(Stored items)
>>>
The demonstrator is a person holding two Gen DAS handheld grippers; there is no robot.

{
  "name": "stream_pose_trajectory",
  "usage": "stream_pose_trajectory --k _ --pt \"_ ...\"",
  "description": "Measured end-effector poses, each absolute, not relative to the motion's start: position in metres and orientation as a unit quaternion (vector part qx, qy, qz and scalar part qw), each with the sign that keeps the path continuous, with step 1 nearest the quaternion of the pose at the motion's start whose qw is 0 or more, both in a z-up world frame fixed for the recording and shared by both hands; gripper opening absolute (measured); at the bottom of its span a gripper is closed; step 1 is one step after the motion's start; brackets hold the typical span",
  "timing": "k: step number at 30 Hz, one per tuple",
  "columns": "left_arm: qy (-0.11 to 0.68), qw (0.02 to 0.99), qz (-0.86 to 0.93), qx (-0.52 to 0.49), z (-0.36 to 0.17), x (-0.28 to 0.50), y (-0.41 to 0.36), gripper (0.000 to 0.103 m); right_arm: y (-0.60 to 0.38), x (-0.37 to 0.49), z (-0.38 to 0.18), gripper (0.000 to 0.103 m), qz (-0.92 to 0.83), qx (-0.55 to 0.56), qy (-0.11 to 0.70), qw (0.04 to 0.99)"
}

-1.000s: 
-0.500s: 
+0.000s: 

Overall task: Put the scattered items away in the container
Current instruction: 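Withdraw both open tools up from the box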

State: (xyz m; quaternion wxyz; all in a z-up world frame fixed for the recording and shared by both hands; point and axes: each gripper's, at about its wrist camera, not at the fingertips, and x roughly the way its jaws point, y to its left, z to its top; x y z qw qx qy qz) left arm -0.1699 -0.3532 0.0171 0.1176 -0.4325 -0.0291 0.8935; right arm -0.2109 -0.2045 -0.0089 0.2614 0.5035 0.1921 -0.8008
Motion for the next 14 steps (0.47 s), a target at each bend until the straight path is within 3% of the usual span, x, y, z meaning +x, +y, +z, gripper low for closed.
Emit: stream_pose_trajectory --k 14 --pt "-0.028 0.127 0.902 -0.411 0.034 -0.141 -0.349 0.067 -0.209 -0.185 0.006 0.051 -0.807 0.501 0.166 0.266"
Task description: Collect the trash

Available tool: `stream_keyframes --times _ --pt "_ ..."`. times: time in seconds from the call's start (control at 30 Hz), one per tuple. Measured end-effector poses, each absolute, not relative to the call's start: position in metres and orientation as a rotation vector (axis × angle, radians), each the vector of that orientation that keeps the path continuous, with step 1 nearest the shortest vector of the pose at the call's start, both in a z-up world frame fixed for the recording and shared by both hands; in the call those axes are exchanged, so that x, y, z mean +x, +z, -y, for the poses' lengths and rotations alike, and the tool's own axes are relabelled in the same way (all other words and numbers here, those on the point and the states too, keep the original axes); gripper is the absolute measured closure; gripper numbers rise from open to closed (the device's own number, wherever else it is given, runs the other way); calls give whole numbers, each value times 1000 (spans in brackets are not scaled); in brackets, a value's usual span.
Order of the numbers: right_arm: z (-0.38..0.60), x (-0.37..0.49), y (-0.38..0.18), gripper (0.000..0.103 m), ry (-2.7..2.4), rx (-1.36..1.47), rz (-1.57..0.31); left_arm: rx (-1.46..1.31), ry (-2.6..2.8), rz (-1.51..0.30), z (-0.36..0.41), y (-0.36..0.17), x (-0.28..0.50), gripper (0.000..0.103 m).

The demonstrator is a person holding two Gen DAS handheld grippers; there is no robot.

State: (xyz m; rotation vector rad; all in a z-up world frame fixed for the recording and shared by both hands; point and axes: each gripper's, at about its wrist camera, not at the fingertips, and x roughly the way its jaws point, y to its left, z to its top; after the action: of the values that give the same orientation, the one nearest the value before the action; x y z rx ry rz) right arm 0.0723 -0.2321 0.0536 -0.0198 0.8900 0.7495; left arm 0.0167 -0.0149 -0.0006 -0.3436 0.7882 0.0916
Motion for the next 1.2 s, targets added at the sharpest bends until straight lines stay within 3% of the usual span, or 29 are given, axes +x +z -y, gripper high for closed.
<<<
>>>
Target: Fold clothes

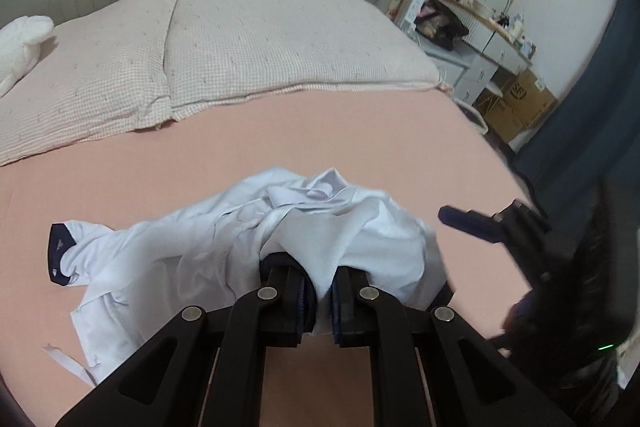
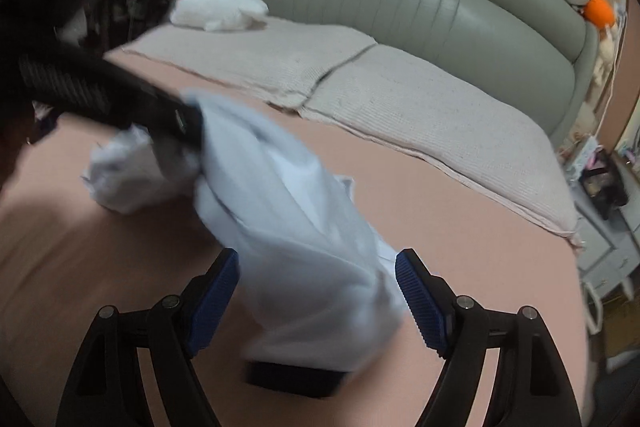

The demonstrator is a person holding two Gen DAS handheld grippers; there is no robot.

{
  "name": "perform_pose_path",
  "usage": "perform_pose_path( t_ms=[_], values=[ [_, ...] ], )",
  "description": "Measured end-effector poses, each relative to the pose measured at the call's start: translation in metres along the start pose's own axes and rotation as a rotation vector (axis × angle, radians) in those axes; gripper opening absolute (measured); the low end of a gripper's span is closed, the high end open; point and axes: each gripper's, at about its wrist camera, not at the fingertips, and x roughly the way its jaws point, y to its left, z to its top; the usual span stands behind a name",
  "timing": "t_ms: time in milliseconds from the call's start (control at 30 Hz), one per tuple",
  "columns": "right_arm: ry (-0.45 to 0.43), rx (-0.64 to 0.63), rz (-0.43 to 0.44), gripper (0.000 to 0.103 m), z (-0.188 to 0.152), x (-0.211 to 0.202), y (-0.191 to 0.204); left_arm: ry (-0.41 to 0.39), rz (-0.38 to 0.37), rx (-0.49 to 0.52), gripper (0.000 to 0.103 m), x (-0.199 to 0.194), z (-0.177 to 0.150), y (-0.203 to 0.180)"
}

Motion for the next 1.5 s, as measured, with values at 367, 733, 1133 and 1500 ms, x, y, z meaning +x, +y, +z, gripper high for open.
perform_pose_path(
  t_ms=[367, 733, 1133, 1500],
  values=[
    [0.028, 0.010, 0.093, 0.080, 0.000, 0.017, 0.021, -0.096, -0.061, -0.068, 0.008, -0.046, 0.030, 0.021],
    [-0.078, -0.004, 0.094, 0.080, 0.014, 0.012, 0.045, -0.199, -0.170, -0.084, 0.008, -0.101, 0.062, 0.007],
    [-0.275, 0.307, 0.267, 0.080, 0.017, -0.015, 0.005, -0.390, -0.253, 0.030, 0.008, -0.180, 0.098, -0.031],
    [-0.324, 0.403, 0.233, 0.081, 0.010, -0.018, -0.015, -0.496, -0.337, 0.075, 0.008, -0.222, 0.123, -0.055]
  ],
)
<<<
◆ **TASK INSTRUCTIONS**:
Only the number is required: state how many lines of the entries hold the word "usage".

◆ **SOLUTION TO THE PROBLEM**:
2